▸ Required action
Copy out once more, exactly, the line with "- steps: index" and all the lines after it, up to the last line of the data.

** Exercise material follows **

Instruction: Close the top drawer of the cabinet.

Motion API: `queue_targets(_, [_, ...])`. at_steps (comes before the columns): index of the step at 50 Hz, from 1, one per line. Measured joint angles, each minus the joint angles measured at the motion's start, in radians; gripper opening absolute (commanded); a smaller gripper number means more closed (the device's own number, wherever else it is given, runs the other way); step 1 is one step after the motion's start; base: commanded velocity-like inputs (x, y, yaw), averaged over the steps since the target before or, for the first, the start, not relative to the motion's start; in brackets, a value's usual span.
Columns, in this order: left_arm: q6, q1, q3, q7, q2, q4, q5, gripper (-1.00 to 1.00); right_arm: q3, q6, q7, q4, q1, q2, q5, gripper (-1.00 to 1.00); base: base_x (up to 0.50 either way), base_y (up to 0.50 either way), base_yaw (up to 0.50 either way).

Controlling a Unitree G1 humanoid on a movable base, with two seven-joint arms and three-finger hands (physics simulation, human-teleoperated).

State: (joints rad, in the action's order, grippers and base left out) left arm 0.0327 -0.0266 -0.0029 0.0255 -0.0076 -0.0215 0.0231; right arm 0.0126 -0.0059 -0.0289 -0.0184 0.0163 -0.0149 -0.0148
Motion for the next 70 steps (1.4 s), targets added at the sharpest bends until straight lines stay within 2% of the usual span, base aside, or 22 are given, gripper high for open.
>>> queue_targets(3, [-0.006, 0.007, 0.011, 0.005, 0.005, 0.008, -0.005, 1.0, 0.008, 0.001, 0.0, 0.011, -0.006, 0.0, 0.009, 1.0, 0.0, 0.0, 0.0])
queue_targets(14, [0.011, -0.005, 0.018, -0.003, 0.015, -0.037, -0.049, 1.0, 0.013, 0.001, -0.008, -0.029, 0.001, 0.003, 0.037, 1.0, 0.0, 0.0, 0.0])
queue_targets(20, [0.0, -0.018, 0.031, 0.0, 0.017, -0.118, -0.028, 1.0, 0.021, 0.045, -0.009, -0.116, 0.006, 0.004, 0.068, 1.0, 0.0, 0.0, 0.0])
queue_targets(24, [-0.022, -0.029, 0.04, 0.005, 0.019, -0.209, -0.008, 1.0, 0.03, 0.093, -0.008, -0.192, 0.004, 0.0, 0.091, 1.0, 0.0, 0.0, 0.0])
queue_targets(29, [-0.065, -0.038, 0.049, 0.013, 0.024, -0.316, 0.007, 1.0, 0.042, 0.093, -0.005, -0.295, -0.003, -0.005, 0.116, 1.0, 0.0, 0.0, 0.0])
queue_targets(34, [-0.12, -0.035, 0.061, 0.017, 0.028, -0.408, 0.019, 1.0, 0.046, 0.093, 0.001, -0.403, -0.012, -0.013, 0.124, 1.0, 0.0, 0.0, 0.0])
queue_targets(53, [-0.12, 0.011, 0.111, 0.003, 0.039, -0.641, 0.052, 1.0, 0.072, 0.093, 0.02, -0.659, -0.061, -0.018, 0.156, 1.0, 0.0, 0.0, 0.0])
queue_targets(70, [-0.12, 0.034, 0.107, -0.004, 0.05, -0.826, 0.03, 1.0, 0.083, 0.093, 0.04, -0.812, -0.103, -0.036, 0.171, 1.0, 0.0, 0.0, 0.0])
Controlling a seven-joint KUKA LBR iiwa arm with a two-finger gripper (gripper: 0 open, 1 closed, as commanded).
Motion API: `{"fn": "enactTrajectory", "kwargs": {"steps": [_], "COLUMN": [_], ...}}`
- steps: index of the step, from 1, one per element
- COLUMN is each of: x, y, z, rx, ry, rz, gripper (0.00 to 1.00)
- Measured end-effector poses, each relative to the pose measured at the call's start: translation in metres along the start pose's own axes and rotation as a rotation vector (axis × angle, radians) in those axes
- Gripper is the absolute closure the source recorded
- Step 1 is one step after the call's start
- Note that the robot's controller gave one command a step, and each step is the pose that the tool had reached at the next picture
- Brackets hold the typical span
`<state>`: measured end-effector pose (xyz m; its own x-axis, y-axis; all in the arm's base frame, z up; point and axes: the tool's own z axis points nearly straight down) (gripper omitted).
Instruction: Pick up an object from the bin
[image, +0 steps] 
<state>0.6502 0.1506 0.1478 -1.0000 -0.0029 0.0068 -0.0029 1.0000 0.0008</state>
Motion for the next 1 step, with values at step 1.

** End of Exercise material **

▸ Solution
- steps: index of the step, from 1, one per element
- COLUMN is each of: x, y, z, rx, ry, rz, gripper (0.00 to 1.00)
- Measured end-effector poses, each relative to the pose measured at the call's start: translation in metres along the start pose's own axes and rotation as a rotation vector (axis × angle, radians) in those axes
- Gripper is the absolute closure the source recorded
- Step 1 is one step after the call's start
- Note that the robot's controller gave one command a step, and each step is the pose that the tool had reached at the next picture
- Brackets hold the typical span
`<state>`: measured end-effector pose (xyz m; its own x-axis, y-axis; all in the arm's base frame, z up; point and axes: the tool's own z axis points nearly straight down) (gripper omitted).
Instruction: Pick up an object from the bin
[image, +0 steps] 
<state>0.6502 0.1506 0.1478 -1.0000 -0.0029 0.0068 -0.0029 1.0000 0.0008</state>
Motion for the next 1 step, with values at step 1.

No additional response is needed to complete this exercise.